ワーム時代の終焉

マルウェアの攻撃が終わったわけではないが、少なくとも脆弱性を狙うワーム型の攻撃についてはかなりの程防御できるようになってきた。

» 2006年09月04日 14時27分 公開
[Larry Seltzer,eWEEK]
eWEEK

 ハッカーの攻撃やマルウェアの脅威はまだ終わってはいないが、多くのタイプの攻撃はその盛りを過ぎたようだ。攻撃側よりも防御側が優勢になってきたのだ。

 「Worm Blog」のブログマスターであるジョゼ・ナザリオ氏は、最近公表されたMS06-040の脆弱性について興味深いことに気付いた。それを悪用したワームの被害があまり広がっていないというのだ。

 MS06-040は極めて深刻な脆弱性の1つで、これを悪用すれば、ネットワークインタフェースを通じて侵入し、リモートシステム上で攻撃コードを実行することができる。

 非常に悪質なワームや最も有名なマルウェアの多くが、この種の脆弱性に付け込んだものである。BlasterやSasserなどもそうだ。2004年の春に登場したSasserは、大規模なネットワーク型ワームの最後となるものだった。

 Sasserは、LSASS(Local Security Authority Subsystem Service)プロセスの脆弱性を狙ったワームである。その後も、ネットワーク経由で呼び出し、リモートコードを実行することができる脆弱性が幾つか明らかになった(MS06-040もその1つである)。

 これらの脆弱性すべてに対してマルウェアが作成された。最近では、脆弱性が明らかになってから1〜2日以内に実証コードが利用可能になり、それからさらに1〜2日以内にマルウェアが出現するというのが一般的なパターンになっている。しかしこれらはどれも、深刻なワームの登場にはつながっていない。

 ナザリオ氏は、衰退傾向にあるマルウェア分野の研究にフォーカスしたブログを立ち上げたのだろうか。ひょっとすると、この分野はもう時代遅れなのだろうか。時代遅れかどうかはともかく、状況が変化したのは明らかであり、わたしは少し前にそのことに気付いた。数年前、この分野はワーム作成者にとって肥沃な土地だった。しかし最近では、ユーザーは簡単に自身を防御できるようになった。

 MS06-040を狙った主要なワームである「W32.Wargbot」に対して脆弱なシステムは、以前の同種の攻撃に対しても脆弱であり、おそらくほかの多くのマルウェアに既に感染しているものと思われる(関連記事)

 わたしに言わせれば、このことは、この種の脆弱性の深刻度を軽減するものである。

 何が変わったのだろうか。おそらく最も重要な変化は、Windows XP SP2の登場であろう。SP2ではセキュリティ面で多数の改善が施された。例えば、インバウンドトラフィック用のファイアウォールは、デフォルト設定でこの種の攻撃のほとんどを防御する。
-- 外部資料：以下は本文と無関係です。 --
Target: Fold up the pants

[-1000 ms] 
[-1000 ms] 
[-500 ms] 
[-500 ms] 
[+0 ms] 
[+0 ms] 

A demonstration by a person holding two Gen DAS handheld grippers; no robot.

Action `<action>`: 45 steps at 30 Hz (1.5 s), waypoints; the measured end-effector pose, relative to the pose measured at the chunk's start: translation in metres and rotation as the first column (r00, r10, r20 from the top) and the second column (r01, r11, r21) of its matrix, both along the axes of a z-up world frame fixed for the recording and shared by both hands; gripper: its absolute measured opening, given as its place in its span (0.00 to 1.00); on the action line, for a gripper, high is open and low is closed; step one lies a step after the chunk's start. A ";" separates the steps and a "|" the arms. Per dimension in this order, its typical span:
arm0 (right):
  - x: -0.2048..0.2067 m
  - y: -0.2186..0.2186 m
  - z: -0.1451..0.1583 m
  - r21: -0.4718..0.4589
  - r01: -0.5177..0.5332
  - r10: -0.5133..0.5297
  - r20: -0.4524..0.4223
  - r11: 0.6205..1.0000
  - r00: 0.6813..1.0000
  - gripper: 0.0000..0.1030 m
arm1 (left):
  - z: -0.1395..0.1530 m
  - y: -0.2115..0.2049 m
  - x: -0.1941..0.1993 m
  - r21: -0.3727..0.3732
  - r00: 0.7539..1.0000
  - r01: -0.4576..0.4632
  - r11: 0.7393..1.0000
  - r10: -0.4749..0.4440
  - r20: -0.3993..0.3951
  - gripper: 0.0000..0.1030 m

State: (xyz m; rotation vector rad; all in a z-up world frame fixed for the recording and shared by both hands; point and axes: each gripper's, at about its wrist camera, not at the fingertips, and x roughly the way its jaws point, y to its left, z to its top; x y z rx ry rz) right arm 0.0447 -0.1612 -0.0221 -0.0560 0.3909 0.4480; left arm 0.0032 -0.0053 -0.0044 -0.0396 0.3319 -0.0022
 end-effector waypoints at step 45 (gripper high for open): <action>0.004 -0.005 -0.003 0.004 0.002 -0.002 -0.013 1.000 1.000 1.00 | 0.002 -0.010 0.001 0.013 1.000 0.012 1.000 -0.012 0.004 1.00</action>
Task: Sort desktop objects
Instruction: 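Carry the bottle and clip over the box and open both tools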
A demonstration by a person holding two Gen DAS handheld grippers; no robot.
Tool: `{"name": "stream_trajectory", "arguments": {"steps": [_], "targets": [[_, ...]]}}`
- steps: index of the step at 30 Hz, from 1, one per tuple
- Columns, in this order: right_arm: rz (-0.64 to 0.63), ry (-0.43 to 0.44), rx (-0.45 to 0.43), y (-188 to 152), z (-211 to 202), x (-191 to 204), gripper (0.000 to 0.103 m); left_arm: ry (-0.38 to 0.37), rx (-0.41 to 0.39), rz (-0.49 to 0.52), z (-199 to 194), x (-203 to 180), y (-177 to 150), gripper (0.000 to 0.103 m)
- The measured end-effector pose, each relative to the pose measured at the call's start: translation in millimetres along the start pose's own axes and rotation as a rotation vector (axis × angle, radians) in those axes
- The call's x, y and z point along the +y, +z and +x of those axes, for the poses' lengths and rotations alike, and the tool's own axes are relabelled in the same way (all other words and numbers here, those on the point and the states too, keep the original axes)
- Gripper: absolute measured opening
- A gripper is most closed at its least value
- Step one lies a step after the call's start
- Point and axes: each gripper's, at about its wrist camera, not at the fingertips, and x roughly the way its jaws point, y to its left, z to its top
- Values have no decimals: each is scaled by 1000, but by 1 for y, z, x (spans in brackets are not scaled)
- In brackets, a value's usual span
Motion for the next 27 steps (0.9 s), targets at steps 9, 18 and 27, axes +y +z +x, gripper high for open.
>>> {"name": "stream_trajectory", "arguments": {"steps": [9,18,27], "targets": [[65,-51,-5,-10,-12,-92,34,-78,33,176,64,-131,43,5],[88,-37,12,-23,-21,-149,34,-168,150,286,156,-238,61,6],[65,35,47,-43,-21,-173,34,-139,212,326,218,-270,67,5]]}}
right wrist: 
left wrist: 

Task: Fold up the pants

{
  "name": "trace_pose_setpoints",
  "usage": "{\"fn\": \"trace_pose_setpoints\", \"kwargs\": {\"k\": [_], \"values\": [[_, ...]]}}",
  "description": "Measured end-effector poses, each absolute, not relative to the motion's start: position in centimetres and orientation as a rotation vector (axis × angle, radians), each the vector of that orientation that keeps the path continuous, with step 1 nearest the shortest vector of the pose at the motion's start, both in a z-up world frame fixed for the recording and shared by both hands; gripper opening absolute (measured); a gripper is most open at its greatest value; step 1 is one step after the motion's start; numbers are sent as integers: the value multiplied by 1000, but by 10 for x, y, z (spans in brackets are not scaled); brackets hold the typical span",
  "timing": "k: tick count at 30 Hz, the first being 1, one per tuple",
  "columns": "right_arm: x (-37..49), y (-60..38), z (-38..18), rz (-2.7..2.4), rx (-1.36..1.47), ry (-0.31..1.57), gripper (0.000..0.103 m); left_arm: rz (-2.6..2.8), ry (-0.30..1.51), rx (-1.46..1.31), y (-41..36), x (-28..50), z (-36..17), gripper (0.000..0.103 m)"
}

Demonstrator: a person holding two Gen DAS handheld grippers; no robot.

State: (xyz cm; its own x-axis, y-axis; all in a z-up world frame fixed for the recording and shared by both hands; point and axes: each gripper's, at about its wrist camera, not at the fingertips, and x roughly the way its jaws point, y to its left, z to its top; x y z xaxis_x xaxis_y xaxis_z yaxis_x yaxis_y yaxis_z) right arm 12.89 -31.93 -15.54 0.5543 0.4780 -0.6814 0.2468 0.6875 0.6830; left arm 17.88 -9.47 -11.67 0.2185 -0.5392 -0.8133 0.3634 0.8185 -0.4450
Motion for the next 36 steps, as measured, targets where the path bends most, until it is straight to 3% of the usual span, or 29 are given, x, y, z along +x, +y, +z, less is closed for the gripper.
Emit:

 Microsoftの「Malicious Software Removal Tool」によるウイルス除去に関して同社がリリースした調査レポート(訳注:Microsoft Word形式の文書)は、この状況を明確に示している(関連記事)

 2006年3月にリリースされた同ツールによって実行されたウイルス除去の3%は、Windows XP SP2システム上で行われたものである。これに対し、Windows XP Goldおよび同SP1上でのウイルス除去の割合は63%に上る。

 2006年3月の時点では、Windows XPを組み込んで出荷されたシステムのほぼすべてがSP2で動作するようになってからかなりの期間が経過しており、インストールベース全体に占めるSP2の割合は多くなっていた。現在もこの傾向は日増しに拡大している。

 ネットワークセキュリティがコモディティ化した主要な理由はもう1つある。それは簡易型のNATルータだけでも、これらの攻撃のほとんどを阻止できるということである。この種のワームの大多数が侵入経路として利用するポートには、簡易型ルータでも通常はトラフィックを転送しない。加えて、最近では非常に安価なルータの多くにファイアウォールが組み込まれているため、さらに多くの攻撃が食い止められるようになった。

 わたしは最近、明らかに楽観主義的になってきた。攻撃技術よりも防御技術の方が急速に進歩しているように思えるのだ。つい最近まで誰もが「将来の脅威」として挙げていたIMワームでさえも、姿を消しつつあるようだ

 楽観主義は、現状に満足することと同じではない。現在でも数多くの脅威が存在する。これらの脅威から自分を守る方法を知ることが重要なのは、今でも変わらない。